■ **Dataset records**
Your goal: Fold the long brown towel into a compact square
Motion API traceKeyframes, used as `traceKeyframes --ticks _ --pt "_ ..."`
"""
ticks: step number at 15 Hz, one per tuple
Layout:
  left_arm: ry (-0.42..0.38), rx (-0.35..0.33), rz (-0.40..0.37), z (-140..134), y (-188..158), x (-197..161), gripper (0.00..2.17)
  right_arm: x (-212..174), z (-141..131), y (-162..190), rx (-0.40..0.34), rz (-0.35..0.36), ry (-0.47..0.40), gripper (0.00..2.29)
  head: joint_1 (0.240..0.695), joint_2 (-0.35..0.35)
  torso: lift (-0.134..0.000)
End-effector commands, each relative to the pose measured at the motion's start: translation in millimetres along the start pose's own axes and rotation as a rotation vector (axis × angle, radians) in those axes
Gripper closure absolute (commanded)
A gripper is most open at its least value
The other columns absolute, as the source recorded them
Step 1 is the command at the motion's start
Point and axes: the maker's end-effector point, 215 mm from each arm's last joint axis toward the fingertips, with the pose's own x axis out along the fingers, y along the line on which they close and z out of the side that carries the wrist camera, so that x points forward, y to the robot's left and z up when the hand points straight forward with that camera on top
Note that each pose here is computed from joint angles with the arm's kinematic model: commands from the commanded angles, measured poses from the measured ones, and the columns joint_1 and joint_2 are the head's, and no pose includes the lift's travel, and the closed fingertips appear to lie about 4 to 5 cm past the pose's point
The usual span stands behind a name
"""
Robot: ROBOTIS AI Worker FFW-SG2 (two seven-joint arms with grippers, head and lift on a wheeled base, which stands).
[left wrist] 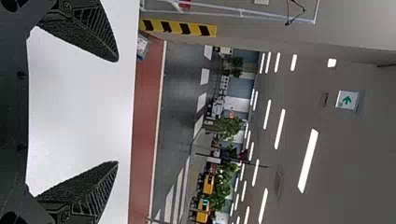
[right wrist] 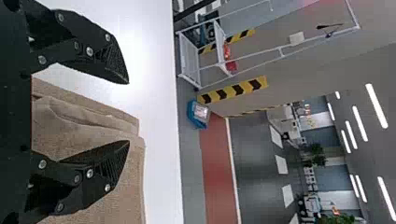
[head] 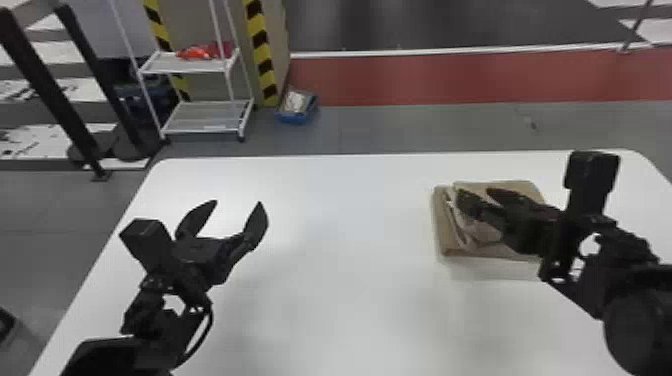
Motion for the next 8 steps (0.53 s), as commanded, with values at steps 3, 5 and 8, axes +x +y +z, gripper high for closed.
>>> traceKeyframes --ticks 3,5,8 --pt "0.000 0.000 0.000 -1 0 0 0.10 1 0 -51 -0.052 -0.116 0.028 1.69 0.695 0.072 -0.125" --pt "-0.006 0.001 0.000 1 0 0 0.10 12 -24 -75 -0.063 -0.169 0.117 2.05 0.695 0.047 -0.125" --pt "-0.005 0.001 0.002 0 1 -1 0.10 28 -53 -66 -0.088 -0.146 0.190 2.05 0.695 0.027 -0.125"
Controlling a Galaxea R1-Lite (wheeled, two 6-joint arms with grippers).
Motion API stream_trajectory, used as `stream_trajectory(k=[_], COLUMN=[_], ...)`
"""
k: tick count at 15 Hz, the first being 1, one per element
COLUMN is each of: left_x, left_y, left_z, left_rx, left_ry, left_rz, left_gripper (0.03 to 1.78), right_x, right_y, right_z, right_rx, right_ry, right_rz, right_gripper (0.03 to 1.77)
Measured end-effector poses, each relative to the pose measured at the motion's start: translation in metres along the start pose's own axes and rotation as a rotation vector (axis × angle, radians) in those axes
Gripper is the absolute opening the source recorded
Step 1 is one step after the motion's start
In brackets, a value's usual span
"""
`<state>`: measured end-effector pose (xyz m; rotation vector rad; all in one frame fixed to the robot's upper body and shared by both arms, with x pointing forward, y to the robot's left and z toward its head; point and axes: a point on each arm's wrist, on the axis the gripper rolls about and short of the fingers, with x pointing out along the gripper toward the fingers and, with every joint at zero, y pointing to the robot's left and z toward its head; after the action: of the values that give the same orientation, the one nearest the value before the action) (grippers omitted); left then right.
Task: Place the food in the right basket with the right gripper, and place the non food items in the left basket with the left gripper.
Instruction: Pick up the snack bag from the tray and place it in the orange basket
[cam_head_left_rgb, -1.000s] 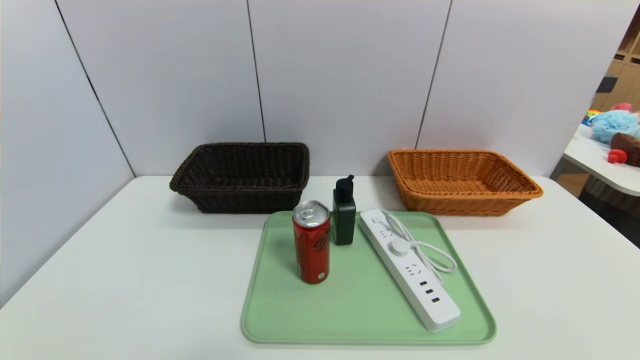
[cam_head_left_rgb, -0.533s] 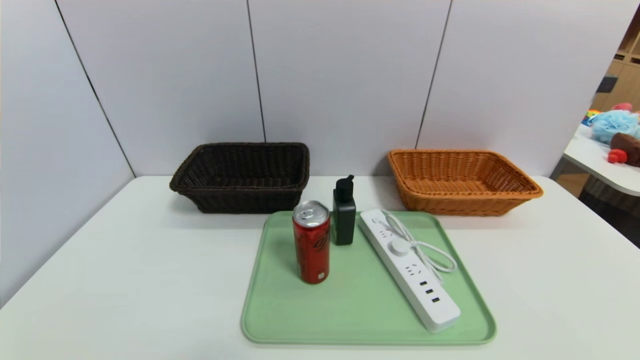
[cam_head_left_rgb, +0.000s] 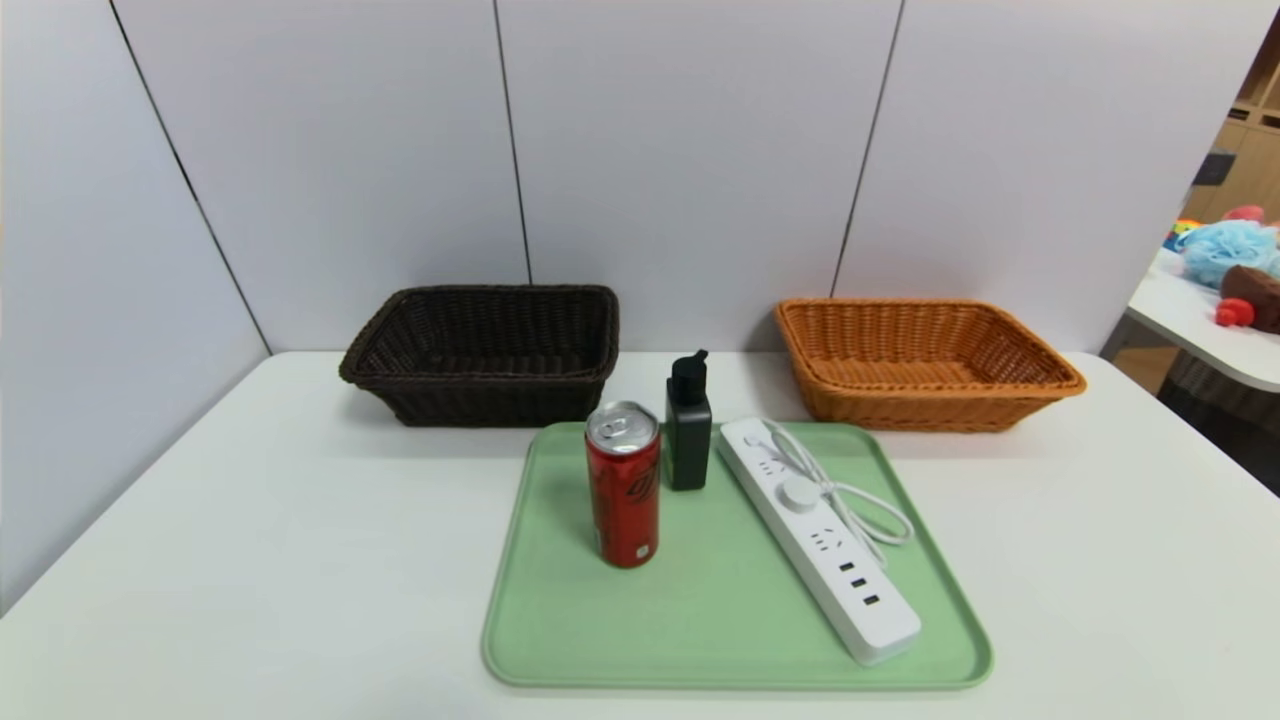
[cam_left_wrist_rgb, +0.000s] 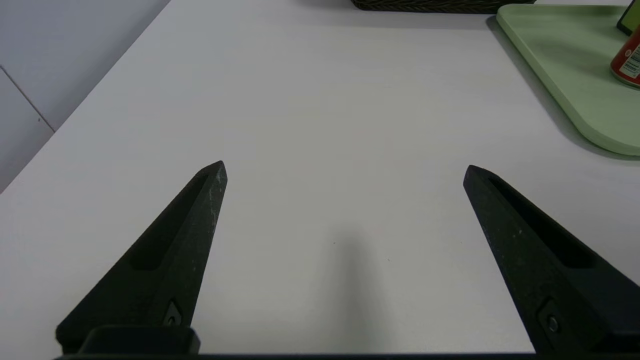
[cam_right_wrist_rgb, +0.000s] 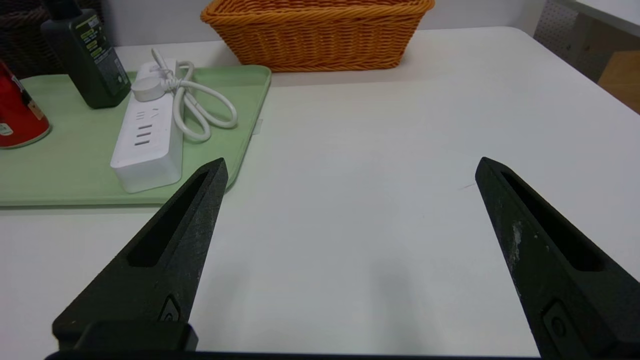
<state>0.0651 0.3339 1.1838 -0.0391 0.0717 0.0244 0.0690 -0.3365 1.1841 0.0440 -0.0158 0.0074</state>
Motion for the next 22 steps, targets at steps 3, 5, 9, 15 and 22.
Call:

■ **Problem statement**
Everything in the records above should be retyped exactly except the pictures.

■ **Solution**
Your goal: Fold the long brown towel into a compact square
Motion API traceKeyframes, used as `traceKeyframes --ticks _ --pt "_ ..."`
"""
ticks: step number at 15 Hz, one per tuple
Layout:
  left_arm: ry (-0.42..0.38), rx (-0.35..0.33), rz (-0.40..0.37), z (-140..134), y (-188..158), x (-197..161), gripper (0.00..2.17)
  right_arm: x (-212..174), z (-141..131), y (-162..190), rx (-0.40..0.34), rz (-0.35..0.36), ry (-0.47..0.40), gripper (0.00..2.29)
  head: joint_1 (0.240..0.695), joint_2 (-0.35..0.35)
  torso: lift (-0.134..0.000)
End-effector commands, each relative to the pose measured at the motion's start: translation in millimetres along the start pose's own axes and rotation as a rotation vector (axis × angle, radians) in those axes
Gripper closure absolute (commanded)
A gripper is most open at its least value
The other columns absolute, as the source recorded them
Step 1 is the command at the motion's start
Point and axes: the maker's end-effector point, 215 mm from each arm's last joint axis toward the fingertips, with the pose's own x axis out along the fingers, y along the line on which they close and z out of the side that carries the wrist camera, so that x points forward, y to the robot's left and z up when the hand points straight forward with that camera on top
Note that each pose here is computed from joint angles with the arm's kinematic model: commands from the commanded angles, measured poses from the measured ones, and the columns joint_1 and joint_2 are the head's, and no pose includes the lift's travel, and the closed fingertips appear to lie about 4 to 5 cm past the pose's point
The usual span stands behind a name
"""
Robot: ROBOTIS AI Worker FFW-SG2 (two seven-joint arms with grippers, head and lift on a wheeled base, which stands).
[left wrist] 
[right wrist] 
[head] 
Motion for the next 8 steps (0.53 s), as commanded, with values at steps 3, 5 and 8, axes +x +y +z, gripper high for closed.
>>> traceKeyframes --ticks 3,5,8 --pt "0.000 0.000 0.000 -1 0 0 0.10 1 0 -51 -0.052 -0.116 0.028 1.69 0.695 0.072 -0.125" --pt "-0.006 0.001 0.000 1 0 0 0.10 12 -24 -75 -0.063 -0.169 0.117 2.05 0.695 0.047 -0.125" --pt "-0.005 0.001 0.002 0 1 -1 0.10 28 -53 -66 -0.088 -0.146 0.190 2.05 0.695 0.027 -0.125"
Controlling a Galaxea R1-Lite (wheeled, two 6-joint arms with grippers).
Motion API stream_trajectory, used as `stream_trajectory(k=[_], COLUMN=[_], ...)`
"""
k: tick count at 15 Hz, the first being 1, one per element
COLUMN is each of: left_x, left_y, left_z, left_rx, left_ry, left_rz, left_gripper (0.03 to 1.78), right_x, right_y, right_z, right_rx, right_ry, right_rz, right_gripper (0.03 to 1.77)
Measured end-effector poses, each relative to the pose measured at the motion's start: translation in metres along the start pose's own axes and rotation as a rotation vector (axis × angle, radians) in those axes
Gripper is the absolute opening the source recorded
Step 1 is one step after the motion's start
In brackets, a value's usual span
"""
`<state>`: measured end-effector pose (xyz m; rotation vector rad; all in one frame fixed to the robot's upper body and shared by both arms, with x pointing forward, y to the robot's left and z toward its head; point and axes: a point on each arm's wrist, on the axis the gripper rolls about and short of the fingers, with x pointing out along the gripper toward the fingers and, with every joint at zero, y pointing to the robot's left and z toward its head; after the action: of the values that give the same orientation, the one nearest the value before the action) (grippers omitted); left then right.
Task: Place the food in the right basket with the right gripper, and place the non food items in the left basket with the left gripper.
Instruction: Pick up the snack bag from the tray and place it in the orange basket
[cam_head_left_rgb, -1.000s] 
[cam_head_left_rgb, -0.533s] 
[cam_head_left_rgb, +0.000s] 
[cam_left_wrist_rgb, +0.000s] 
[cam_right_wrist_rgb, +0.000s] 
<state>0.0651 0.3339 1.1838 -0.0391 0.0717 0.0244 0.0690 -0.3365 1.1841 0.0440 -0.0158 0.0074</state>
Motion for the next 22 steps, targets at steps 3, 5, 9, 15 and 22.
Call:

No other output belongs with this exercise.